Se il consumatore è al primo posto dalle fusioni si può guadagnare

Un aspetto di cui si discute spesso e che può star dietro alla reazione protezionista di alcuni governi europei alle fusioni transfrontaliere è la paura di una perdita di influenza del governo sulle nuove entità nate da tali processi di fusione con quartieri generali localizzati in altri paesi europei. Questo è un argomento di politica economica che punta sulla perdita di influenza del governo su importanti decisioni aziendali che hanno effetti esterni sull’economia nazionale. Tuttavia, per le fusioni in mercati regolamentati con segmenti di monopolio naturale questo argomento perde valore. In primo luogo, questo avviene perché il regolatore resta al comando dei parametri operativi di base dell’azienda e li controlla. In secondo luogo, perché le risorse dell’azienda non sono generalmente trasferibili da un paese ad un altro o, come nel caso delle autostrade, rimangono sempre di proprietà pubblica. In generale, i governi nazionali e i regolatori hanno considerevoli margini di manovra nell’influenzare la profittabilità di aziende regolamentate.

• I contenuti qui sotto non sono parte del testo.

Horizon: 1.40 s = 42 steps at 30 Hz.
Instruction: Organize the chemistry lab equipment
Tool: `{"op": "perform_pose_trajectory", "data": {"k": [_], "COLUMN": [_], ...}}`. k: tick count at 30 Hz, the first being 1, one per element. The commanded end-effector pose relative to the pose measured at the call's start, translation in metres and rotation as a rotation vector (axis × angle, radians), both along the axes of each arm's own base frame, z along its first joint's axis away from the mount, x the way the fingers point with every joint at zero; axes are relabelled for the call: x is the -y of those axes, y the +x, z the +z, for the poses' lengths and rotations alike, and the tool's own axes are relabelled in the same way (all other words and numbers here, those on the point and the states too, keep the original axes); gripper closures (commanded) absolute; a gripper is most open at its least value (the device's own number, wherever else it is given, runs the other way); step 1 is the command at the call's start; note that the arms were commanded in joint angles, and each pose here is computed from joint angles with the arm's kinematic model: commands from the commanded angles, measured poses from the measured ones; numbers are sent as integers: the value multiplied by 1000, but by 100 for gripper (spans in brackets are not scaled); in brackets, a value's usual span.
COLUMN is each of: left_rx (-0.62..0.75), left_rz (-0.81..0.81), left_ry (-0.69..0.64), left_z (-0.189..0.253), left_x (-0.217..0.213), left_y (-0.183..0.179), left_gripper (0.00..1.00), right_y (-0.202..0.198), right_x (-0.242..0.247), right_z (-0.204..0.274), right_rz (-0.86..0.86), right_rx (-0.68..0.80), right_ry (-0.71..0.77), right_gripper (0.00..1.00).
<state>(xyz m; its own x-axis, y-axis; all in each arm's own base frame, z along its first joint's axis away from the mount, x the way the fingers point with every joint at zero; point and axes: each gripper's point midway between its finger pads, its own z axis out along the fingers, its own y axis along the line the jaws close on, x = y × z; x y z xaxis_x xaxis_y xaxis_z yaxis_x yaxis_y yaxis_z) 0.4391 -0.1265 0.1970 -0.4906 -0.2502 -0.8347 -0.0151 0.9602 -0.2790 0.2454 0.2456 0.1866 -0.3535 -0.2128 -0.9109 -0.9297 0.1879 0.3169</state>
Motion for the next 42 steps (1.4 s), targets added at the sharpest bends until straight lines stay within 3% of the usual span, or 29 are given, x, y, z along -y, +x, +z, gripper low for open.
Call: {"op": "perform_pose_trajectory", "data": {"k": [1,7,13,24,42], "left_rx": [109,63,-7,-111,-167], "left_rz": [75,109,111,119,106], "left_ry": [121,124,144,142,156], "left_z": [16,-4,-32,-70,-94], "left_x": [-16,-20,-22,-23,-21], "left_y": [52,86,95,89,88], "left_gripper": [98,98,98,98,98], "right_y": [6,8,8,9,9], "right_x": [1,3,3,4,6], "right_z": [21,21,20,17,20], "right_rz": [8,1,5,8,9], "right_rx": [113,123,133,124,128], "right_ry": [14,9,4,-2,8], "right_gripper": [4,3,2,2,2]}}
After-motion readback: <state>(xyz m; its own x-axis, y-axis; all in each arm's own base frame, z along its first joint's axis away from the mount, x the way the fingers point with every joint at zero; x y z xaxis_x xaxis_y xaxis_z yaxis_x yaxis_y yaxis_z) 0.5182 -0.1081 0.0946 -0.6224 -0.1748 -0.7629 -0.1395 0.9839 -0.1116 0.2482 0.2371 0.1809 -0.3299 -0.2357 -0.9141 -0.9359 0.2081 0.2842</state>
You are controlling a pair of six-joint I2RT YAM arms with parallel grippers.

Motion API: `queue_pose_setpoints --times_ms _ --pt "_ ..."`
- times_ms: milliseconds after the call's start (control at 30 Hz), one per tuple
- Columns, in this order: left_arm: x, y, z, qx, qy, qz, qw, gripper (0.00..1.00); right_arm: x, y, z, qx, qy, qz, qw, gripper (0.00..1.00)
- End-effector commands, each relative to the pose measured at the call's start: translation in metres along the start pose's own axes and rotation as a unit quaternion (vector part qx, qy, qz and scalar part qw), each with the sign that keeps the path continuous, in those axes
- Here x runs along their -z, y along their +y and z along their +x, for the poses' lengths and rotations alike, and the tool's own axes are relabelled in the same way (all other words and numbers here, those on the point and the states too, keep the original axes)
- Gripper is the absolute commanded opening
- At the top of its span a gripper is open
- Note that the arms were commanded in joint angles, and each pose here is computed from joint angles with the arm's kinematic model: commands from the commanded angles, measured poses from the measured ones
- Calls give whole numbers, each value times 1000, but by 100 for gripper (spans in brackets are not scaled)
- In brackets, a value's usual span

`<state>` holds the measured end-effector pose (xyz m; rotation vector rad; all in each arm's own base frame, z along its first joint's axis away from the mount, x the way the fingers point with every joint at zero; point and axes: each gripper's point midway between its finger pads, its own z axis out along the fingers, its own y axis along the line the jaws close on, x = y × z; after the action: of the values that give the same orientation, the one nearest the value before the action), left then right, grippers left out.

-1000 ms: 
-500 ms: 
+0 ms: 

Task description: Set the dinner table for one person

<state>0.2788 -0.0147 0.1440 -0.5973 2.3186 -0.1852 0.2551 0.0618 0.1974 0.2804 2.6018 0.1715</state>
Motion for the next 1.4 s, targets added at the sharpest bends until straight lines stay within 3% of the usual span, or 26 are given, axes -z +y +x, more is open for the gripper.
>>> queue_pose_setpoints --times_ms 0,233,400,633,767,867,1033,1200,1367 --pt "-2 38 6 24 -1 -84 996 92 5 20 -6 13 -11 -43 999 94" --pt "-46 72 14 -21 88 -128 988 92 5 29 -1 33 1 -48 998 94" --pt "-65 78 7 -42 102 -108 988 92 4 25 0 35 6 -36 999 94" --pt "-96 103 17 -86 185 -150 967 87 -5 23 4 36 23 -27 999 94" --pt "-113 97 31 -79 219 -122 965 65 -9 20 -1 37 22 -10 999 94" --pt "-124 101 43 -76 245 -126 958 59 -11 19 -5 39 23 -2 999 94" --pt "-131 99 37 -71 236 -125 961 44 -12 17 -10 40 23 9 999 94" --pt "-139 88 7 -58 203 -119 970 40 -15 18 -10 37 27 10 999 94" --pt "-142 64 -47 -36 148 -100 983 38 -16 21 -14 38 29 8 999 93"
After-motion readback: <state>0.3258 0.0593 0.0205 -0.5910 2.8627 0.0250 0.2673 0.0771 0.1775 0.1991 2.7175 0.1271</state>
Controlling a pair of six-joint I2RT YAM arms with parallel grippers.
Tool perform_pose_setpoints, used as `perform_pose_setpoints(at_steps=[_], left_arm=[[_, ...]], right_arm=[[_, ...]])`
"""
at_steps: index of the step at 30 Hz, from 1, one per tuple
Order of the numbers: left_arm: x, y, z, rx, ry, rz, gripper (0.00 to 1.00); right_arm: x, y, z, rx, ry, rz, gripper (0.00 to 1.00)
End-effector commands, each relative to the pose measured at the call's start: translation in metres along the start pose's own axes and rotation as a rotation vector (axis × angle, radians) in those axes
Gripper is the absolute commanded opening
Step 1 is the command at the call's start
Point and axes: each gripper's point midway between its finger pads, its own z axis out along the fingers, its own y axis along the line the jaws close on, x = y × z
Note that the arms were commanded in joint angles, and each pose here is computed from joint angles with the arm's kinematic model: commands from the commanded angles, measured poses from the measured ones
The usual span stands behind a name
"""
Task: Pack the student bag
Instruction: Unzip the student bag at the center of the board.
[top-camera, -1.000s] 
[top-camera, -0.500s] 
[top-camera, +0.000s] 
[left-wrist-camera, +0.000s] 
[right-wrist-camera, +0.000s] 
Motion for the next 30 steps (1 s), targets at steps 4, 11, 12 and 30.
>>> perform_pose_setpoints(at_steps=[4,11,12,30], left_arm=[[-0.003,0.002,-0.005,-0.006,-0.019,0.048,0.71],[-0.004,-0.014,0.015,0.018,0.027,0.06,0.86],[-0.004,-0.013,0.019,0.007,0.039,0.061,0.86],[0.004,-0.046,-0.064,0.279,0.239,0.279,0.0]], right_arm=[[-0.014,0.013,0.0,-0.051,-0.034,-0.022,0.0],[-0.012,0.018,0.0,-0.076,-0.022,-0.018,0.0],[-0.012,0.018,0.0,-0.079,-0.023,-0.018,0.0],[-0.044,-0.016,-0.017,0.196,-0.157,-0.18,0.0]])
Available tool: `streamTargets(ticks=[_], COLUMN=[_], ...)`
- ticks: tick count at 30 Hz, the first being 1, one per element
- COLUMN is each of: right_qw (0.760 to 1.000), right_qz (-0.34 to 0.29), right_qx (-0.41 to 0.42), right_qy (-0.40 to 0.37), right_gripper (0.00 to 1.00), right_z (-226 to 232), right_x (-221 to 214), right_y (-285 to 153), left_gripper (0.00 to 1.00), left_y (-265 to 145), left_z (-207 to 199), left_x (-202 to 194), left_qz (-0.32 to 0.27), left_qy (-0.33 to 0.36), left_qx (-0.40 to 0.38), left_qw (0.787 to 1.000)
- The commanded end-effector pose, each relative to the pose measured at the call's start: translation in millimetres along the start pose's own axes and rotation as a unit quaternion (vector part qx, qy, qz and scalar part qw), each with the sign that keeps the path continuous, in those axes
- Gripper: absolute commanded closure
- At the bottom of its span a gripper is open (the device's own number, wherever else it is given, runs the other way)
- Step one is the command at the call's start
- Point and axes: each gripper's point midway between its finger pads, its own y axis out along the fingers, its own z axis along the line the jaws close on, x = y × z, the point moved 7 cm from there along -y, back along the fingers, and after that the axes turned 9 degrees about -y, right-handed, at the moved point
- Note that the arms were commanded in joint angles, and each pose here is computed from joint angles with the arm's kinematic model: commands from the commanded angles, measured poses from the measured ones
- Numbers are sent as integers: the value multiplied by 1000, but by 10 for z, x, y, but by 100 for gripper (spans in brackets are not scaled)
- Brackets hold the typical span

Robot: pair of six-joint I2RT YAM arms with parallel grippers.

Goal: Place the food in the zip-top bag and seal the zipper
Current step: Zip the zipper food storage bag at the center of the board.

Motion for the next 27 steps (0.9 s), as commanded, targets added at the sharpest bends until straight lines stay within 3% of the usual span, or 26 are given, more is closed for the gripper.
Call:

I paesi che mettono l’interesse del consumatore al primo posto finiranno in vantaggio. Aprendo il suo mercato, il Regno Unito ha dimostrato il giusto percorso nell’interesse del consumatore nel settore dei servizi, ossia quello bancario, le telecomunicazioni, la gestione di infrastrutture aeroportuali. In un settore regolamentato con segmenti di monopolio naturale, il ricavo per il fruitore o il consumatore dipende tanto dall’azienda di servizi quanto dalla qualità della regolamentazione. Le domande sul caso Abertis-Autostrade dovrebbero essere: chi può gestire meglio le risorse e come il consumatore italiano potrebbe trarne vantaggio?